Eyemouth is just across the Scottish border, it’s quite difficult to tell and without a keen eye you might miss the three signs and several saltires that let you know you’re entering Scotland.

We stayed at the recently refurbished Ship’s Quarters and were quick to explore the town on arrival. On our doorstep we found the catamaran that would take us out the next day, WaveDancer, sharing the harbour with a rather plump seal. I was excited to dive as I had heard that Eyemouth and St Abbs are known for having some of the “best sub 30m dives in the UK and Europe” which was great for us newly qualified Ocean Divers.

On day one, after we had walked off our full English breakfasts, we had our first dive at the Barnyard and our second at Big Green Carr. I was told there would be points for spotting wolf-fish, commonly found in Arctic waters they can’t be found much further south than Eyemouth. The visibility at both sites was around 5 meters and there was so much life to see: walls of dead men’s fingers, anemones, and the carpet of brittle stars I had been told about but no wolf-fish.
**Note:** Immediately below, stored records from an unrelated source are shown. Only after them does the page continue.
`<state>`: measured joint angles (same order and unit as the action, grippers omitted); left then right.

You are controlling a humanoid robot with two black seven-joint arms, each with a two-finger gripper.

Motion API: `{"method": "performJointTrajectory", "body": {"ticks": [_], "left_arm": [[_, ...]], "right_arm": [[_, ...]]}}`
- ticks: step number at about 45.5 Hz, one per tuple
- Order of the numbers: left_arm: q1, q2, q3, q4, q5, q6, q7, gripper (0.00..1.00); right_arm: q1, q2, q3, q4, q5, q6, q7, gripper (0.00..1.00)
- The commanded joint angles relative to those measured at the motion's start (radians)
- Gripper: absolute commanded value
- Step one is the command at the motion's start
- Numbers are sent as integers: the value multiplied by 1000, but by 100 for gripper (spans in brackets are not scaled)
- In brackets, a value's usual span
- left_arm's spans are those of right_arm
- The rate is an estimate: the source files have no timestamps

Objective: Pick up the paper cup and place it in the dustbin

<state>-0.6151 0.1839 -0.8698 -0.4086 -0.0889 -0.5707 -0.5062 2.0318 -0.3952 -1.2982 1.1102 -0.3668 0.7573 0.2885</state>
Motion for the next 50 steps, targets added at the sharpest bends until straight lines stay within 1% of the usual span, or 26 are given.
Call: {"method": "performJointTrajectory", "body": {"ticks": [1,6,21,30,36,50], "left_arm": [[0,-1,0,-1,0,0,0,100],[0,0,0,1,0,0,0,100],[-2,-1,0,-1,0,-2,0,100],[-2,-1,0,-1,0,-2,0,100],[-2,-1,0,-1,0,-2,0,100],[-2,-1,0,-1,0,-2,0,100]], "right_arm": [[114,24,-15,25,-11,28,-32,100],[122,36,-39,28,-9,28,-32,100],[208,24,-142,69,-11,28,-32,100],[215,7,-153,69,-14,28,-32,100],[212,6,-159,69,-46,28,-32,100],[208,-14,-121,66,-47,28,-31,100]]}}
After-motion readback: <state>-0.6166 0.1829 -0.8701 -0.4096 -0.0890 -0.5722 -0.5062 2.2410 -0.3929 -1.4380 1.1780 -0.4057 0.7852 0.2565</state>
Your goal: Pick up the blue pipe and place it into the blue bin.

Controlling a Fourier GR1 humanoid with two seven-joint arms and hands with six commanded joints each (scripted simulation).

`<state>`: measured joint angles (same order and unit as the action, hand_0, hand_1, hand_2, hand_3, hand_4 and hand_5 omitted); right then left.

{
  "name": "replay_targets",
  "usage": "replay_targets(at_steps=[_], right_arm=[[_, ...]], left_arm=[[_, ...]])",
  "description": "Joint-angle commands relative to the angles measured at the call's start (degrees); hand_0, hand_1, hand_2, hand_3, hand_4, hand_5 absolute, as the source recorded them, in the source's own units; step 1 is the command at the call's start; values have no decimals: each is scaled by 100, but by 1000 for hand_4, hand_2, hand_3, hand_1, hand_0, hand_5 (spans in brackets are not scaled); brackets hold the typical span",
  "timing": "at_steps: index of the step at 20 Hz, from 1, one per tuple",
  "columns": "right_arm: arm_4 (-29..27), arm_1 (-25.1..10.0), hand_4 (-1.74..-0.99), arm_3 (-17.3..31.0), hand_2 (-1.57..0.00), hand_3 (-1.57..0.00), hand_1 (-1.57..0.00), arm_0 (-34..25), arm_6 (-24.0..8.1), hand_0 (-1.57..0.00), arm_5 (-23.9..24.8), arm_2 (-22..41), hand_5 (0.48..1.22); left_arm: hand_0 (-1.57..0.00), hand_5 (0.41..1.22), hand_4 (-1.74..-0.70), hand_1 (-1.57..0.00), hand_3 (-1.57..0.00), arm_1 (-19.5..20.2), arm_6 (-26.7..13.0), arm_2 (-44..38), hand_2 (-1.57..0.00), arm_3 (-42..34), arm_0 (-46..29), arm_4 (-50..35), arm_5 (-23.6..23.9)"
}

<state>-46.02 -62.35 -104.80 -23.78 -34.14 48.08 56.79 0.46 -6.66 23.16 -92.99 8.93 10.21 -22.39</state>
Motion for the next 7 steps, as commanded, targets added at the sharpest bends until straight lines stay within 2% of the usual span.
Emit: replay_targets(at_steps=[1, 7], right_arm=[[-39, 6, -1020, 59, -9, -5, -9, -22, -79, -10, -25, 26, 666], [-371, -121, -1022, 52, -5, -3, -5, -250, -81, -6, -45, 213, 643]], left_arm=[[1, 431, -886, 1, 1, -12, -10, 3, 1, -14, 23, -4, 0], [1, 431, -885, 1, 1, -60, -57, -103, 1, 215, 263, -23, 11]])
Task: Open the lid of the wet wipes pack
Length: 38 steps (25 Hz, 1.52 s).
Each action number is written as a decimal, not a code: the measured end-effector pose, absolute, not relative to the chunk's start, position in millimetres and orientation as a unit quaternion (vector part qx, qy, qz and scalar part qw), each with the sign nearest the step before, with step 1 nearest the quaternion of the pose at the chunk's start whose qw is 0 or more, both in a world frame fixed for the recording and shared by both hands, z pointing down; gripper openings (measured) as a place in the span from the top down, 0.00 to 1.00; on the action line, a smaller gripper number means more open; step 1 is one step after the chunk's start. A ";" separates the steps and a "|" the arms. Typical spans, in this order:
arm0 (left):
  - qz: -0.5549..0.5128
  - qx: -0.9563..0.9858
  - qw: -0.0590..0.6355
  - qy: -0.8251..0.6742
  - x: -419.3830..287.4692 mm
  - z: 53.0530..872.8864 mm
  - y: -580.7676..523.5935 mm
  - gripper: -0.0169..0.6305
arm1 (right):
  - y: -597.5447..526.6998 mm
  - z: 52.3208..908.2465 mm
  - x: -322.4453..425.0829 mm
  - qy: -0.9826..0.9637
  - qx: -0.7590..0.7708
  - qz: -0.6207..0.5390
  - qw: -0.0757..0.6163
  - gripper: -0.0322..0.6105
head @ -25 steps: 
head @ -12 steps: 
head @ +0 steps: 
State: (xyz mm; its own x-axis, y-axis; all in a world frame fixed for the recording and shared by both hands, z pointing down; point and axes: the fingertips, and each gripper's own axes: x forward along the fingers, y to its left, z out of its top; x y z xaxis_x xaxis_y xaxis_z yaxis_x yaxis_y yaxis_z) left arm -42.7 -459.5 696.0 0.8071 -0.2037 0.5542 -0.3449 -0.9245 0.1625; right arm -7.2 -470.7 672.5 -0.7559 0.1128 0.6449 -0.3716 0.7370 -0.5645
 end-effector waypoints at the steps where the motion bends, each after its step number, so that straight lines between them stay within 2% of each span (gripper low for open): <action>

I excitedly pointed out the first sun star I found to Colin with my torch, different to anything we had seen yet, but quickly lost count of how many we saw.

As well as a great day diving, my first time on a hard boat was luxury – a lift out of the water rather than the undignified wriggle out of the water into a RIB, homemade shortbread and coffee handed to you and a toilet! We returned to shore for ice cream and dinner (in that order) and got a great night’s sleep.

We started the second day building sandcastles on the beach, which got quite competitive (sandcastles were trodden on). With our buckets and spades came ‘Finley and friends’, each bucket came with a different creature mould, a fish, seahorse, crab and starfish. So of course, we named them all, attached them to weights, and took them diving with us. The visibility on day two was a little less than the first day but there was still a lot to see. Our second dive was on a wreck (which some of us found). Comb jellies floated around us and Peter and I spent a while staring at a ‘long stringy jelly thing’ which neither of us had ever seen before. With a bit of research post-dive, we discovered it was a siphonophorae, these jelly creatures are the longest animals on the planet.

On our last day we started the day with a wreck dive on the Shadwan, a steamer wreck from Victorian times. The visibility was better on day three but the water felt colder, around 7⁰C. One pair saw a tiny cuttlefish and an octopus, but still none of us had seen a wolf-fish. Our second dive was at Wuddy Rocks we saw a lumpsucker perched on a shelf which is quite rare for the shallow depth we were at. Emma tried to show two other buddy pairs – the first time we were ignored and the second time we went back to find it and couldn’t. We then tried to communicate underwater what we were trying to find, I’ve found it’s easier to explain once you’re back on the boat.

The waters are still a bit too cold for fish at this time of year and although the elusive wolf-fish had evaded us, by the end of the weekend we’d seen a cuttlefish, an octopus, a lumpsucker, wrasse, pollock, crabs, soft corals, anemones and more. The weekend had flown by and in slightly damp thermals it was time to head back down south, I’m already looking forward to the next trip.